First, since August is becoming more and more a time of high drought
stress for trees, and since pruning is itself a stressful event, doing
so in August adds additional stress at just the wrong time. Also,
since live oak may drop some leaves after in response to pruning
stress, late winter allows it to coincide most closely with the
natural spring leaf fall for live oak.

Anyway, reading this thread led me to recall that interesting article.
Passing it on fwiw... :-)


What evidence have you read which says pruning causes stress to a tree which is
in dormancy in summer? Most of the plants go into a dormant period in high
summer, certainly trees are in that group.

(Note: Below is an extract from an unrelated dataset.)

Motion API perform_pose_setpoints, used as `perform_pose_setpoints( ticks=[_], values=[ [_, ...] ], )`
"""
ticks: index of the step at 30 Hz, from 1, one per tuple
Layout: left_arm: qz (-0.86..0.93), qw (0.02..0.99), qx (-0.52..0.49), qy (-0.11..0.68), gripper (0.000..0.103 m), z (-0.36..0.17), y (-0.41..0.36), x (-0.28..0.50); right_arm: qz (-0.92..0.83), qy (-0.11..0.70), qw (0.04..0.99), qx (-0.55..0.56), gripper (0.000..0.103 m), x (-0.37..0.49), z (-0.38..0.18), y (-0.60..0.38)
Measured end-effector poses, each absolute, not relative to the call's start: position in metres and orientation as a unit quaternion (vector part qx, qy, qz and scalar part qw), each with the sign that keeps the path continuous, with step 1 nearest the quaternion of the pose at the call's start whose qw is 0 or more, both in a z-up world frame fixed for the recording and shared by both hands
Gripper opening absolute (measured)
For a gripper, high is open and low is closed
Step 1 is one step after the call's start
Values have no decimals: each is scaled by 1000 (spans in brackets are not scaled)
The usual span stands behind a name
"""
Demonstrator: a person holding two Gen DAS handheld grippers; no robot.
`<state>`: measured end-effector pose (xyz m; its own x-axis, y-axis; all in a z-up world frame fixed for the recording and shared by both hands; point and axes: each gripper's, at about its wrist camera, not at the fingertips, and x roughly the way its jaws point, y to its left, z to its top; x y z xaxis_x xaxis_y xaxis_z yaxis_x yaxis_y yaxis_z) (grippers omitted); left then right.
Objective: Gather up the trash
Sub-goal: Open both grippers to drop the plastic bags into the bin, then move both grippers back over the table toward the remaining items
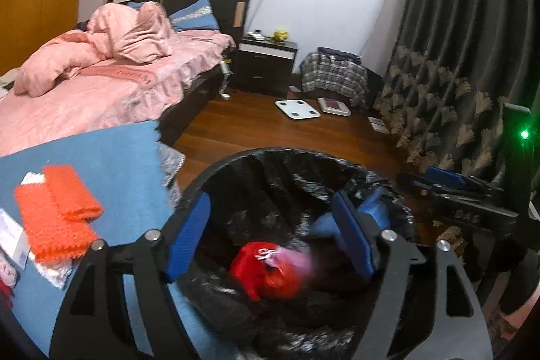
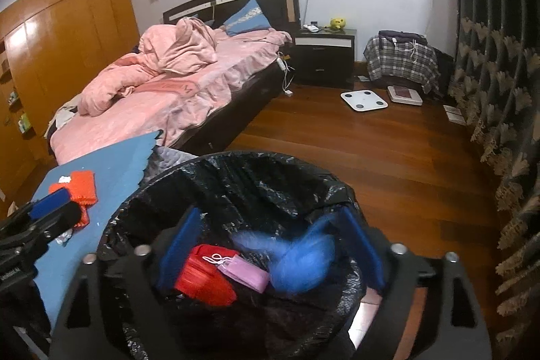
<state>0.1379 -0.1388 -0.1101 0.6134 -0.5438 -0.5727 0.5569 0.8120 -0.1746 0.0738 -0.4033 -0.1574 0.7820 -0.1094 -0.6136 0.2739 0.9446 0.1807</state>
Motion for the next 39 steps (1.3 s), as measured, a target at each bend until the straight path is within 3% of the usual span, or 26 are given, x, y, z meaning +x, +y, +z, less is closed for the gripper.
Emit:
perform_pose_setpoints(
  ticks=[2,7,39],
  values=[
    [-288,904,6,315,81,-110,-128,138,-107,312,935,131,97,73,-157,-403],
    [-240,918,-6,315,90,-111,-92,138,-100,317,933,137,97,76,-156,-393],
    [10,944,-32,329,92,-140,142,117,79,311,945,63,97,147,-156,-156]
  ],
)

Sun scald from lost foliage is always the biggest potential issue with
mid-summer pruning. Lateral buds forced by hormone levels thrown
askew would be another. And I suspect wound closure is far less
efficient under heat and water stress. Maybe one of the arborists
here can tell us more...

It has always been axiomatic that Texas summers are more stressful to
trees than our winters. With global warming and the blazing last
couple of decades, the difference is probably even greater (the nearby
Chihuahuan Desert and Trans-Pecos suggests our trees were already on
the climatic brink). One anecdotal tidbit... an arborist I know who's
been in the business for many years, says that his tree calls used to
be mainly disease related; now the overwhelming majority turn out to
be heat stress.

I am interested to learn, though, so
if you'd pass it along where you read that about pruning stress and trees I'd
appreciate it.


Very sorry, V, I've been unable to backtrack to the original story.
One of those items that seemed to make biological sense, that I
distilled and filed mentally for future use. So, like I said,
fwiw..:-)

One of the largest oak wilt centers in Travis county is right across
the creek from us (the creek probably saved our oaks from root graft
infections). Cutting down and grinding up live oaks is a dark, busy
industry over there. And our own wild oaks, like all unirrigated
central Texas trees, have really suffered from drought stress the last
few years. Each year they're showing more branches in need of pruning
than ever before. I just feel I have to get every advantage and take
every precaution I can for them, large or small.